# Toro 928 ohxe vs Ariens st28le



## xq1 (Feb 10, 2015)

I live in Saskatchewan, Canada and I am looking to upgrade my 16 year old white 10.5 hp/30.5 in snow blower.

I am looking at the Toro 928 ohxe (38801) vs Ariens st28le

In talking to the rep at Home Depot he said he has had customers with oil leaks and oil blow by on the Ariens AX engine from the get go.

The all steel design of the Ariens is a plus but then the Toro has a lifetime warranty on their composite chutes, so pretty much a wash.

The ariens auto turn technology kind of scares me as something that can break - I am partial to the old school paddles that release the wheel you want to turn around.

Does anyone have any details on the reliability of the Ariens auto turn technology and how it works that can put my mind at ease?

Does anyone have any comments between the Toro and Arien engines as I understand both are now made in China as far a reliability and longevity goes?

Thanx!


----------



## Shryp (Jan 1, 2011)

Look in the Ariens section for opinions on auto turn. There are many. Seems 50/50 on if people like it or not.


----------



## liftoff1967 (Jan 15, 2014)

http://www.snowblowerforum.com/forum/ariens-snowblowers/42946-people-who-like-auto-turn.html

Auto turn has been much debated around here. The above link will show you some positives. 
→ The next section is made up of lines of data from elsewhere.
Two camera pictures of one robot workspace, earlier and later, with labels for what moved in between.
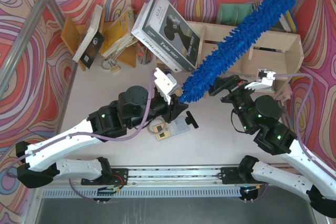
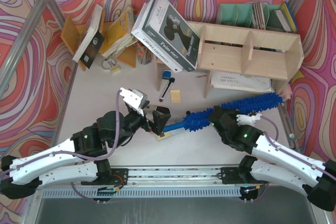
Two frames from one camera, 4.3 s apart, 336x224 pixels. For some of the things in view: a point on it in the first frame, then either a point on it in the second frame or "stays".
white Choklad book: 149,42 stays
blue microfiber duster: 250,33 → 199,120
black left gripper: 172,108 → 151,119
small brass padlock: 114,68 stays
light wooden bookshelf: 272,56 stays
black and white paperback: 88,49 stays
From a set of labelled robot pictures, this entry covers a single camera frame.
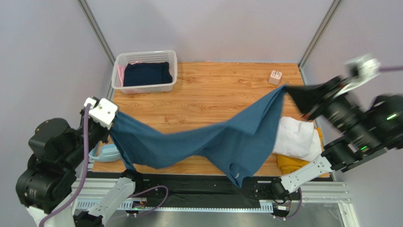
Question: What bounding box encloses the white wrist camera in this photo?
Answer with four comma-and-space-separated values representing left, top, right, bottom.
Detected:
334, 54, 381, 97
84, 97, 119, 130

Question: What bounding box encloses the aluminium corner post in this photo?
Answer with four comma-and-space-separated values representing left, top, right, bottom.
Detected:
77, 0, 115, 66
298, 0, 343, 70

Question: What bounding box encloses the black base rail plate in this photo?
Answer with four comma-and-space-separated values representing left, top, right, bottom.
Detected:
86, 171, 333, 209

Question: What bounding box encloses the light blue plastic object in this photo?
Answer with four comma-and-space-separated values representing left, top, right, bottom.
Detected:
88, 144, 121, 163

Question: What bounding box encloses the right aluminium corner post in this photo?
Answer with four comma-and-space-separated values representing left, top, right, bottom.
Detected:
298, 0, 343, 70

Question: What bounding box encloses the white folded t shirt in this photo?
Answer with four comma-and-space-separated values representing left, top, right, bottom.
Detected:
272, 116, 322, 162

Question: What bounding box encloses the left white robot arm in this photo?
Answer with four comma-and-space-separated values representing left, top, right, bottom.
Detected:
16, 106, 143, 227

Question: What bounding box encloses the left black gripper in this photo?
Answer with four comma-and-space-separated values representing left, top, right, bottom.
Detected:
63, 105, 115, 168

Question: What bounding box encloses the yellow folded t shirt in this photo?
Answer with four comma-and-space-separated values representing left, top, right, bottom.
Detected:
275, 128, 323, 175

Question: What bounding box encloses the pink cube block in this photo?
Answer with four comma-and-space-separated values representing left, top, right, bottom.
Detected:
268, 70, 283, 86

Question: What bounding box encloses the left aluminium corner post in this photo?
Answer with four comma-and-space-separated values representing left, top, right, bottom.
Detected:
77, 0, 115, 66

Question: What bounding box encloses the navy folded t shirt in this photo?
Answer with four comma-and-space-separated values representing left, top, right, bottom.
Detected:
124, 62, 173, 87

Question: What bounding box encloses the teal blue t shirt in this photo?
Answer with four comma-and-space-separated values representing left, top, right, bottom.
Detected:
110, 86, 286, 187

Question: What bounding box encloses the white plastic laundry basket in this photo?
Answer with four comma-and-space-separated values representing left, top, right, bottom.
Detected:
112, 50, 177, 94

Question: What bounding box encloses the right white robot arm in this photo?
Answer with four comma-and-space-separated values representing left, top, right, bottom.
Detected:
269, 77, 403, 200

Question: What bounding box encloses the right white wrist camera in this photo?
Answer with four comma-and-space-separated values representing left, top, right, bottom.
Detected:
334, 54, 381, 97

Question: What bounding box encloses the pink t shirt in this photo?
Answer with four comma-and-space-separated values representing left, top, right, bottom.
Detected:
117, 65, 127, 87

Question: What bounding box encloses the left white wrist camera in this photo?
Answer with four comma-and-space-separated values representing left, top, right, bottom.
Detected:
84, 97, 119, 130

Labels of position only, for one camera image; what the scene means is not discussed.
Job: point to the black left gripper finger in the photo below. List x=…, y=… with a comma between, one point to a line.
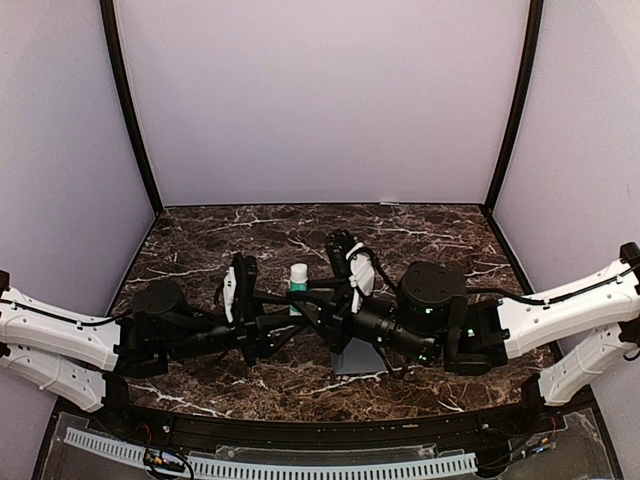
x=261, y=299
x=274, y=331

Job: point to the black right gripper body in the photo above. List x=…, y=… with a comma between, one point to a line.
x=341, y=313

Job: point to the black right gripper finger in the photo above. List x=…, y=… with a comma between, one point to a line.
x=323, y=292
x=321, y=316

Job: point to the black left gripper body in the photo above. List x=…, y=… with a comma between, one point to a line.
x=247, y=332

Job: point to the green white glue stick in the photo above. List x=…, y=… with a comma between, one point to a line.
x=298, y=277

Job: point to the grey-blue paper envelope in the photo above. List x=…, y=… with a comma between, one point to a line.
x=357, y=358

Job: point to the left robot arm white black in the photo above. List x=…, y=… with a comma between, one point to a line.
x=81, y=358

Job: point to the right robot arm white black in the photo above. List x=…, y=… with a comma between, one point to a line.
x=432, y=319

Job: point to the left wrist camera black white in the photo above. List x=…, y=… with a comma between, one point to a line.
x=238, y=290

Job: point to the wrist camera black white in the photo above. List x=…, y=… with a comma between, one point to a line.
x=350, y=260
x=238, y=290

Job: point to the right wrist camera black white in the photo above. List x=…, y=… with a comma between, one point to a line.
x=350, y=260

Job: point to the small circuit board with wires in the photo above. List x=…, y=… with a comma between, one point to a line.
x=163, y=462

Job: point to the grey slotted cable duct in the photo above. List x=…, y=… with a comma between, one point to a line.
x=247, y=463

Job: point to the black front table rail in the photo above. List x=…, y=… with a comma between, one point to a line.
x=307, y=406

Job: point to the black left corner frame post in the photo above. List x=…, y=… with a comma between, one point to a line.
x=119, y=73

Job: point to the black corner frame post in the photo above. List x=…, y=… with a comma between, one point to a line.
x=526, y=64
x=119, y=73

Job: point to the black right corner frame post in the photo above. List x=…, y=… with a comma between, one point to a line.
x=526, y=64

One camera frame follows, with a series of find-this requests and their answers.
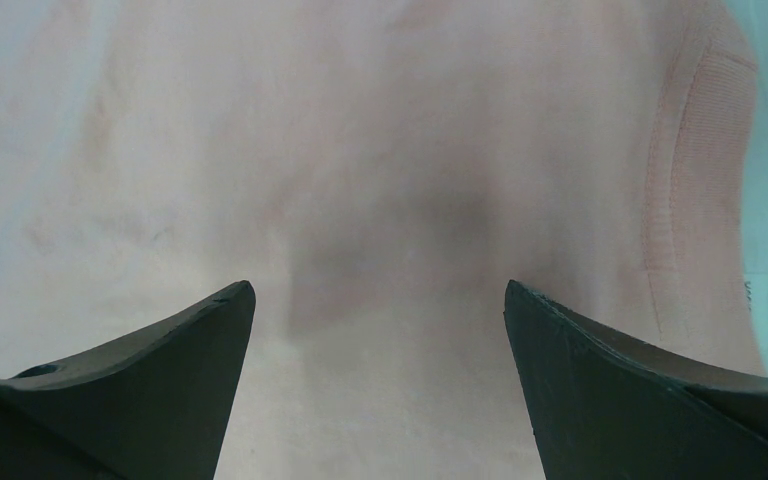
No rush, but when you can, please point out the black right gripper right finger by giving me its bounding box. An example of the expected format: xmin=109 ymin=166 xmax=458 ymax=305
xmin=504 ymin=281 xmax=768 ymax=479

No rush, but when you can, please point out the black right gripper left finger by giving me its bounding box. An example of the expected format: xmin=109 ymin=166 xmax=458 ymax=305
xmin=0 ymin=281 xmax=256 ymax=479

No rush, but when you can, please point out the salmon pink t shirt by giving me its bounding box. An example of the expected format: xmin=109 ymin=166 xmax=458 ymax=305
xmin=0 ymin=1 xmax=764 ymax=479

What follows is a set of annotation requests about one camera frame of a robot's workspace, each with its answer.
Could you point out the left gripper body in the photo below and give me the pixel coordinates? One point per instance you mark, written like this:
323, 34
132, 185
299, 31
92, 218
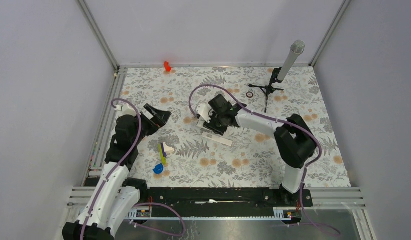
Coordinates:
148, 126

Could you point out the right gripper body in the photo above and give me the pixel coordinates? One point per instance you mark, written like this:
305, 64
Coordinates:
216, 124

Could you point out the white remote battery cover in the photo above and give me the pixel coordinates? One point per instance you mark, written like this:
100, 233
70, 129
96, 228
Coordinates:
217, 138

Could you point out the white remote control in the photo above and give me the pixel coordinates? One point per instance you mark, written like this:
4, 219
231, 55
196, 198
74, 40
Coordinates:
200, 124

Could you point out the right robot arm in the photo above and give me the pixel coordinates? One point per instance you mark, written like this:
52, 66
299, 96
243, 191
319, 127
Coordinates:
294, 140

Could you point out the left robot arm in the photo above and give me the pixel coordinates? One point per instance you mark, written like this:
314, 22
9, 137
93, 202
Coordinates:
116, 193

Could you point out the poker chip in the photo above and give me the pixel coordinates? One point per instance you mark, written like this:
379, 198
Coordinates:
249, 94

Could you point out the floral tablecloth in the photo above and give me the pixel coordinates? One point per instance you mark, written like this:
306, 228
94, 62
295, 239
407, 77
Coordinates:
253, 160

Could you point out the red toy block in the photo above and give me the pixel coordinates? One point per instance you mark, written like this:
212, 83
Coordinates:
167, 67

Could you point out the black microphone tripod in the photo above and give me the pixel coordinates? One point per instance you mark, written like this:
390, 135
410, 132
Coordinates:
269, 89

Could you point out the grey microphone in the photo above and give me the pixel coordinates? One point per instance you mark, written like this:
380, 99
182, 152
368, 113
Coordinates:
296, 49

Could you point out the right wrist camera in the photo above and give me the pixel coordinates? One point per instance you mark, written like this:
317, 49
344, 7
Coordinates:
202, 112

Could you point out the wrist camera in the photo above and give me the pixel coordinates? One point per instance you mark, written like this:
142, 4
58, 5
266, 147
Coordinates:
202, 112
126, 109

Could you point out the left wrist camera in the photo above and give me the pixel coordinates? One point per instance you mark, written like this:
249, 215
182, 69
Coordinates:
126, 109

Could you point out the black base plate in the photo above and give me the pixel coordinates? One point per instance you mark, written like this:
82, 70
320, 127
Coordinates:
206, 202

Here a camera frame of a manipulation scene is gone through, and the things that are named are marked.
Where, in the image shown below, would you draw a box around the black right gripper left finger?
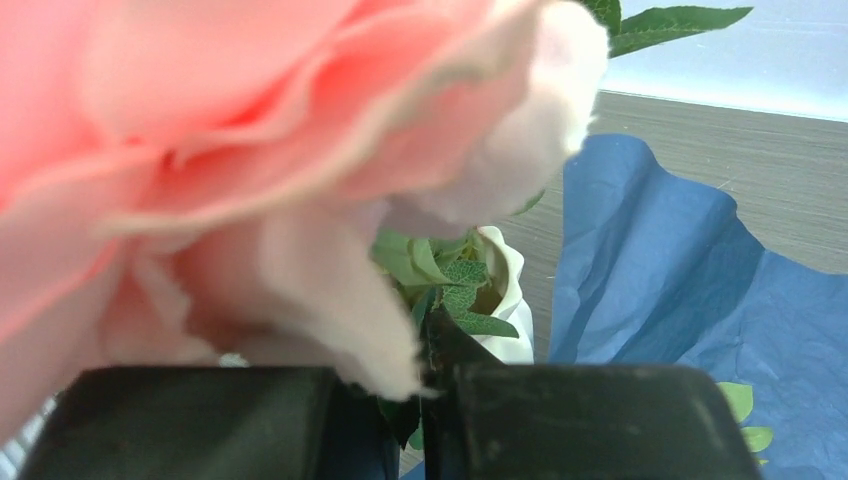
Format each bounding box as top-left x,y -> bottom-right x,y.
20,367 -> 398,480

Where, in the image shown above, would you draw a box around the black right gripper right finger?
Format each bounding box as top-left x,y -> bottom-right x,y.
421,307 -> 760,479

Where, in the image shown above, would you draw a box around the blue wrapping paper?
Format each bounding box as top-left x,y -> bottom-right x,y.
535,134 -> 847,479

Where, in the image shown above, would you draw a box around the pink flower bouquet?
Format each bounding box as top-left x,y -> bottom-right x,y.
1,1 -> 747,443

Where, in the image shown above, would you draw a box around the white ribbed vase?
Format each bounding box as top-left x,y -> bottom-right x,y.
473,226 -> 534,364

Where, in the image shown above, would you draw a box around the fallen green leaf sprig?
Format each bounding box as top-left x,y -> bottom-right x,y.
716,381 -> 774,465

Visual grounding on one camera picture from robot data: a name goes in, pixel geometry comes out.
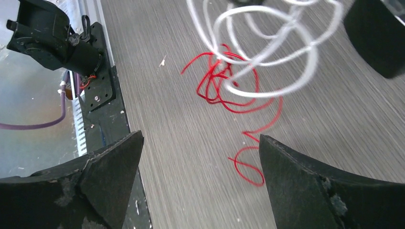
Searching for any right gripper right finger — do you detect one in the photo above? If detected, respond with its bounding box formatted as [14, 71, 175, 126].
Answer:
[259, 135, 405, 229]

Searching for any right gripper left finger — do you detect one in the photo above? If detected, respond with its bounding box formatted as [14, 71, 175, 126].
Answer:
[0, 131, 144, 229]

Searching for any white wire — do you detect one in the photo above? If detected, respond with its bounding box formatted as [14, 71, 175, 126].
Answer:
[186, 0, 345, 99]

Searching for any black metronome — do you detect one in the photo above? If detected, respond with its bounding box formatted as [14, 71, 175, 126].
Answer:
[343, 0, 405, 79]

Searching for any white slotted cable duct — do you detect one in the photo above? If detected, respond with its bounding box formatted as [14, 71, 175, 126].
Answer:
[69, 71, 87, 156]

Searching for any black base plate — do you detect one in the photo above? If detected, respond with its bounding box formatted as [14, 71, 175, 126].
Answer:
[79, 22, 152, 229]

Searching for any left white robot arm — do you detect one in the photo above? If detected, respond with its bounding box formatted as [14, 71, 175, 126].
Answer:
[1, 0, 106, 76]

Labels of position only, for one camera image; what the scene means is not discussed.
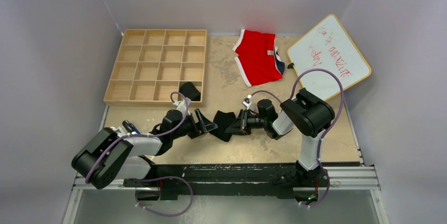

Myself, I like it, but it does take some time getting use to it. As far as the AX motor, no issues here either, but I due purchase from a dealer and not the big box stores (also much debated around here)


----------



## xq1 (Feb 10, 2015)

I searched for auto-turn in the forums to check out the ariens auto-turn technology.

what is the correct search term?


----------



## liftoff1967 (Jan 15, 2014)

XQ1. Here is another thread for your reading pleasure. 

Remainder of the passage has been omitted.